The US Embassy in Shanghai has set up a pilot project for group visa interviews for Chinese nationals at the end of last year – a move that will shorten US Visa application times.

This is in response to Chinese travel agencies’ call for a simplified visa process and a larger quota in order to match the growing demand of Chinese travellers.

A survey by the United States Travel Association (USTA) of 1,500 travellers from Brazil, China and India suggests that an overwhelming majority of travellers find the US a tough place to visit. An astounding 94% of Brazilian travellers said they found it “somewhat difficult”, “very difficult” or “nearly impossible” to travel to the US. Roughly 80% of Chinese and Indian travellers echoed those sentiments.

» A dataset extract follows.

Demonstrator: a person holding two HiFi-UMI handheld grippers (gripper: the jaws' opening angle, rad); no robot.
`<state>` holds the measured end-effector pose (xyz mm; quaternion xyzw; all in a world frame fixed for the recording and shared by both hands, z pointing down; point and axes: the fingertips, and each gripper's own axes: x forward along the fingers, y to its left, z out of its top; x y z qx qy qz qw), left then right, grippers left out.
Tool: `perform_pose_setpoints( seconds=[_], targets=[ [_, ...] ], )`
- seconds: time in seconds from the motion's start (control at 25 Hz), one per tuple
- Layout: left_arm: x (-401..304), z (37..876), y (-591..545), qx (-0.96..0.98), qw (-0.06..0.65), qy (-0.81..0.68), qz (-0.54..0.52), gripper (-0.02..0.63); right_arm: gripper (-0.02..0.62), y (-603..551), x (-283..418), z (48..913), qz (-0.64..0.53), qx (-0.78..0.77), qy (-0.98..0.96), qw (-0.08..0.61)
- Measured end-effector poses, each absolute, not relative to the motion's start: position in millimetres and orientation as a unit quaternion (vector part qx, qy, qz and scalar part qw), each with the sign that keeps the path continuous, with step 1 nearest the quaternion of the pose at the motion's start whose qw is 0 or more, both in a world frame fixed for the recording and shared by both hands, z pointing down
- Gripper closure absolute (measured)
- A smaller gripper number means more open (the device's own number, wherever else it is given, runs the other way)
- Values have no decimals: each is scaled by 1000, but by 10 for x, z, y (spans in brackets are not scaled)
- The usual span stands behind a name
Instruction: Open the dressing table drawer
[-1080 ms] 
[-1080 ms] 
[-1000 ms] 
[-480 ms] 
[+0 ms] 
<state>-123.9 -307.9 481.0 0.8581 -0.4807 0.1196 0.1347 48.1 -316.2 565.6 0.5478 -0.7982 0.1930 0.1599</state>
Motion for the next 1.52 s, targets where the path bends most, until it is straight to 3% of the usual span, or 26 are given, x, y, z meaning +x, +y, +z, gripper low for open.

“Increasing travel to the United States is the most effective form of economic stimulus supporting communities, injecting billions into the US economy and creating millions of new American jobs,” the report says. “Recapturing America’s historic share of worldwide overseas travel would create up to an additional 1.3 million US jobs by 2020 compared with 2010 and produce $859 billion in cumulative additional economic output.”

The average Chinese tourist spends $7,000 in the US – well above the 2009 average of $2,580 per overseas tourist. Of course, faced with onerous visa restrictions, that tourist is in the minority to begin with: Of the 30 million Chinese who traveled abroad in 2009, merely 735,000 came to the United States.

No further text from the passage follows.